Why A Body Of Work Is Far Better Than a LinkedIn Recommendation
I am seeing an increase in the number of requests from "friends" who are asking me to write a LinkedIn recommendation. While I think it's important to be helpful, I try to be helpful where I think it will help.
Standout with a meaningful body of work that illustrates who you are and your value to potential customers, partners, and investors. Photo by me. Shot on location at the New Brindaban in West Virginia
Everyone Looks Great on LinkedIn
Yes, I have a LinkedIn profile.
And yes, I do use LinkedIn to connect, do business development and try to reach out to people that are interesting.
But after reading and reviewing umpteen zillion profiles, they all sound the sound same: strategic visionary who took an idea from nothing, walked fifty miles in the snow to work with no shoes, no money and took sales from $10 to $500 million in three short years.
Notice how everyone's LinkedIn's recommendations all sound the same? Can you imagine asking someone who thinks you suck, or where you failed big time on your last gig to write something like: "Fred's a nice guy, but he totally tanked the company because he was (and remains) an idiot)."

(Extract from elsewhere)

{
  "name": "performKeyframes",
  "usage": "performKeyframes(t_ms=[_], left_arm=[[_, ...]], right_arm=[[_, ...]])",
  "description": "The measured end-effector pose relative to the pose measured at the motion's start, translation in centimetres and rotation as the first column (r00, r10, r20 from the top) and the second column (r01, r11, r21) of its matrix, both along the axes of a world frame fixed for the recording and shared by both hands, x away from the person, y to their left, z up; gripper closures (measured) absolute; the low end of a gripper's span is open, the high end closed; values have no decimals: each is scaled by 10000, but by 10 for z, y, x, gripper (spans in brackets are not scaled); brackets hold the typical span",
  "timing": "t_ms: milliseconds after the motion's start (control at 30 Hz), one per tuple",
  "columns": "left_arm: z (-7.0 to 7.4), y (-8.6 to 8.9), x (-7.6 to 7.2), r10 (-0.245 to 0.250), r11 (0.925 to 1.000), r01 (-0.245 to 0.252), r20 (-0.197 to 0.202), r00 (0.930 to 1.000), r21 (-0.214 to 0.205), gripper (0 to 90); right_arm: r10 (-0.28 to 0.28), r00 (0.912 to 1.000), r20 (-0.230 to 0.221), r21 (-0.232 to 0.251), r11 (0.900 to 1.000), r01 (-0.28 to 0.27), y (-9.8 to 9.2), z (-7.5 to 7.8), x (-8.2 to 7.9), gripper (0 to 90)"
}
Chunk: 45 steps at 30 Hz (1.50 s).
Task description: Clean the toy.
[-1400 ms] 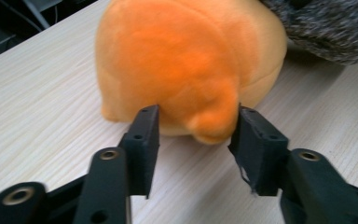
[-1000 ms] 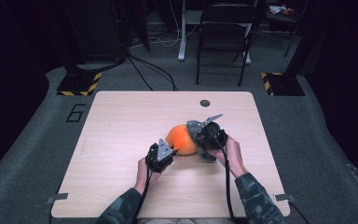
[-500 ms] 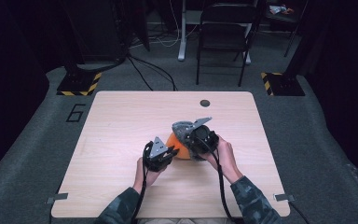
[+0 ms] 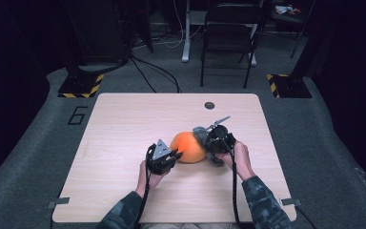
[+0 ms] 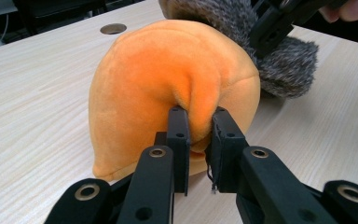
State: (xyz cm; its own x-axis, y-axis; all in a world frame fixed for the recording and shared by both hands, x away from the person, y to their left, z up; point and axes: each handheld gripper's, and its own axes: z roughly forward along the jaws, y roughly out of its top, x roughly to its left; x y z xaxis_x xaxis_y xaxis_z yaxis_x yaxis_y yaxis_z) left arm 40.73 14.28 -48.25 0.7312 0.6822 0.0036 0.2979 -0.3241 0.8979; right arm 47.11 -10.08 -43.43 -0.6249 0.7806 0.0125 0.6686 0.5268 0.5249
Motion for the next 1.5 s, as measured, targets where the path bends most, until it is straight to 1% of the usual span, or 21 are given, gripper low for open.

So... Where Is Your Body of Work?
OK, a bit over the top, but my point is this: when everyone looks and sounds the same, how do you differentiate?
Point to your body of work(s). Your blog, writings on Scribd, presentations on SlideShare, the YouTube video channel that's a mix of business and fun (being human is a good strategy in this). Are you on G+ ? How do you humanize yourself on Facebook?
Companies hire people. Partners need to get along with humans. Investors like to know you're real. It's OK to fuck up. We're human.
If you don't have a body of work, then it's time to get writing, posting, engaging wide an deep.
Provide a trail of brilliance your prospects, partners, or potential investors can read, view or engage with that reflects who you are and what sets you apart.